À cette époque, le maire de Pessac, hôte de ce festival, n’est autre qu’Alain Rousset. Lorsqu’il devient président de région, il appelle Jean-Pierre pour en faire son attaché de presse, puis, à la faveur des changements, son chef de cabinet. Il s’éloigne pendant un an puis revient directeur de communication, représentant la Région sur tous les salons, celui de l’agriculture ou du Bourget pour mettre en valeur les compétences aéronautiques de la Gironde.
Du sens à ma vie
La politique a ses humeurs, ses craintes, sa stratégie. Alors il quitte la Région pour accepter le challenge proposé par l’ancien vice-président, Jo Labazée qui ambitionne de briguer le Conseil général des Pyrénées-Atlantiques, géré par la droite depuis cent ans. Et le tourbillon infernal est reparti. De fil en aiguille, les élections suivantes sont perdues pour le conseiller, alors Jean-Pierre revient à la case départ de Bordeaux. Là, à ce moment, il sombre. Pas de sonnerie, pas de nouvelles, seul, sans tous ces amis qui aimaient tant l’inviter à dîner avec la petite demande de coup de pouce au dessert, plus personne.

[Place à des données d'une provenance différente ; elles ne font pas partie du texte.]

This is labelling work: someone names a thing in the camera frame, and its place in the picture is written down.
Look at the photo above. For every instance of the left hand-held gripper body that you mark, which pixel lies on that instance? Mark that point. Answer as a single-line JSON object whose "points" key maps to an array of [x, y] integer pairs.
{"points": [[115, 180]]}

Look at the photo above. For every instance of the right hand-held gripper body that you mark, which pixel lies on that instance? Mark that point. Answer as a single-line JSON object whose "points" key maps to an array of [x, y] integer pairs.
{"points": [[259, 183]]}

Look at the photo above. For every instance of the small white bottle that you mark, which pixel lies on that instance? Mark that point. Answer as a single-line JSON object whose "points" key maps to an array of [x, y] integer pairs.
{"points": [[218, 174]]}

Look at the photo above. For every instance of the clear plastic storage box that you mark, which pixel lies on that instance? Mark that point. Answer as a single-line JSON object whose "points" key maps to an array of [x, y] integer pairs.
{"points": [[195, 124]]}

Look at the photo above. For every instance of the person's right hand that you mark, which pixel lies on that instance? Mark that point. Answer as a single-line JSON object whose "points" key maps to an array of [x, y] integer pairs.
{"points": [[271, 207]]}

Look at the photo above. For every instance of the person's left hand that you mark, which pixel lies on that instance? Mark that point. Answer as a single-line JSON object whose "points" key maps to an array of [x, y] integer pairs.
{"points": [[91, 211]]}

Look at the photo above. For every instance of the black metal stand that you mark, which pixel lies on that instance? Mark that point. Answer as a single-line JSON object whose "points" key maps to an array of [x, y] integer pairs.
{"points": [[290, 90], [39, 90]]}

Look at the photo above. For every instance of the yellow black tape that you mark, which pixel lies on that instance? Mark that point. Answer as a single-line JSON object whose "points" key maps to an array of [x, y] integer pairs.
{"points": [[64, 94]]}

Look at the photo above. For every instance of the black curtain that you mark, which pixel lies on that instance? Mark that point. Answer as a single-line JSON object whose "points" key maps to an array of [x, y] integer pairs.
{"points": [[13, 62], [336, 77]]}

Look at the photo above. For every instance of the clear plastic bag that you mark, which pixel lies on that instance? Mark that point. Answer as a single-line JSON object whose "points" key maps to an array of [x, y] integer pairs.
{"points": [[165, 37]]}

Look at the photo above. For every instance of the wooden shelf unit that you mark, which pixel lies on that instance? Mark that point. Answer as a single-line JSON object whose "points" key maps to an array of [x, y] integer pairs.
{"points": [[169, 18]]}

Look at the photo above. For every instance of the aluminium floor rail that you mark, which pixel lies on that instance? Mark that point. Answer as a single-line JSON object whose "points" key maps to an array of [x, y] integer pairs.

Alain Rousset, contacté, ne peut guère l’aider. C’est la période du regroupement des régions, il y a plus d’écartés que de nommés. « Il m’a tendu la main, mais la branche est cassée », dit-il. Il s'ensuit une mission temporaire auprès de la MECA en construction. Puis rien. Il ne s’épargne pas les indispensables questions : « Comment puis-je donner du sens à ma vie. Que puis-je bien faire, moi qui ai toujours été dans l’écoute, l’empathie, la résolution de problèmes, dans l’assistance administrative ? » La voie naturelle est alors celle de l’associatif et particulièrement les Graines de solidarité qui lui confient les maraudes du mercredi soir dans le quartier de la gare. « Car ce n’est pas parce qu’on vit dans la rue qu’on n’a pas le droit à une soupe bien chaude », pense-t-il.
En amateur du bien manger, Jean-Pierre a développé un potager sur son toit. Si vous lui demandez son choix de cultures, il ne sait pas. Pas de plan de culture non plus. « Je jette mon compost et j’attends de voir ce qui va y pousser, au hasard des courges, des tomates, des courgettes… ». Toute récolte sera accueillie, cuisinée avec goût et surtout partagée avec générosité « car ma passion ce n’est pas le foot, pas le golf, mais c’est l’autre ».